* Work instructions *
An exact copy of all the data is the required output.

* The data *
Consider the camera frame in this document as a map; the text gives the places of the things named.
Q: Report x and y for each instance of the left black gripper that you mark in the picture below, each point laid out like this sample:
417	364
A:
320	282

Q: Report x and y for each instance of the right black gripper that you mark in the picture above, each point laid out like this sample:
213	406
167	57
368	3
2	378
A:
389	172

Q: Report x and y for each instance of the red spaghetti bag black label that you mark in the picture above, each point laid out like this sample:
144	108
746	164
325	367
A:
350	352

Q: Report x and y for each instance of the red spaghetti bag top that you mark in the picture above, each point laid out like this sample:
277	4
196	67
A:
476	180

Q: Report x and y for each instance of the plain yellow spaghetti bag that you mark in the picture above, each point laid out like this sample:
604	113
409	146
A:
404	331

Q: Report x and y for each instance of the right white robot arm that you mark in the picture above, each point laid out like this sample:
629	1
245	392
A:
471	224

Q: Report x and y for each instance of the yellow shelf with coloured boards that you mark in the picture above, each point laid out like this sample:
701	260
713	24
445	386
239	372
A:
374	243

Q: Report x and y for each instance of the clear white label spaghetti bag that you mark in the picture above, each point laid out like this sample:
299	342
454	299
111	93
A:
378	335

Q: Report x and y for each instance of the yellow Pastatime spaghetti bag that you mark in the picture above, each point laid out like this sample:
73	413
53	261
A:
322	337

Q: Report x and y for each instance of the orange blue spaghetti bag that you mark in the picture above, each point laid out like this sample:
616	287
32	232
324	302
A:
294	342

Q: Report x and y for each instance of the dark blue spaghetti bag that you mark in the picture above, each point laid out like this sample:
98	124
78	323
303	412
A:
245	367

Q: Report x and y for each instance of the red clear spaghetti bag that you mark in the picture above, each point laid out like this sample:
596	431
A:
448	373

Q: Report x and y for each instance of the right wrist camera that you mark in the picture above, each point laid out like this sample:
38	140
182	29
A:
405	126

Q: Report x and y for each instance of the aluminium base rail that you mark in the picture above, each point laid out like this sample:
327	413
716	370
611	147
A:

* Response for this exercise *
Consider the camera frame in this document as a map; the text gives the places of the things named.
Q: Report x and y for each instance of the left black gripper that you mark in the picture below, each point laid out like this sample:
417	364
A:
320	282

Q: Report x and y for each instance of the right black gripper that you mark in the picture above, each point laid out like this sample:
213	406
167	57
368	3
2	378
A:
389	172

Q: Report x and y for each instance of the red spaghetti bag black label that you mark in the picture above, each point laid out like this sample:
144	108
746	164
325	367
A:
350	352

Q: Report x and y for each instance of the red spaghetti bag top that you mark in the picture above, each point laid out like this sample:
277	4
196	67
A:
476	180

Q: Report x and y for each instance of the plain yellow spaghetti bag that you mark in the picture above, each point laid out like this sample:
604	113
409	146
A:
404	331

Q: Report x and y for each instance of the right white robot arm that you mark in the picture above, each point laid out like this sample:
629	1
245	392
A:
471	224

Q: Report x and y for each instance of the yellow shelf with coloured boards that you mark in the picture above, each point laid out like this sample:
701	260
713	24
445	386
239	372
A:
374	243

Q: Report x and y for each instance of the clear white label spaghetti bag that you mark in the picture above, each point laid out like this sample:
299	342
454	299
111	93
A:
378	335

Q: Report x and y for each instance of the yellow Pastatime spaghetti bag that you mark in the picture above, each point laid out like this sample:
73	413
53	261
A:
322	337

Q: Report x and y for each instance of the orange blue spaghetti bag that you mark in the picture above, each point laid out like this sample:
616	287
32	232
324	302
A:
294	342

Q: Report x and y for each instance of the dark blue spaghetti bag that you mark in the picture above, each point laid out like this sample:
98	124
78	323
303	412
A:
245	367

Q: Report x and y for each instance of the red clear spaghetti bag that you mark in the picture above, each point laid out like this sample:
596	431
A:
448	373

Q: Report x and y for each instance of the right wrist camera that you mark in the picture above, each point laid out like this sample:
38	140
182	29
A:
405	126

Q: Report x and y for each instance of the aluminium base rail that you mark in the picture above, each point laid out like this sample:
327	413
716	370
611	147
A:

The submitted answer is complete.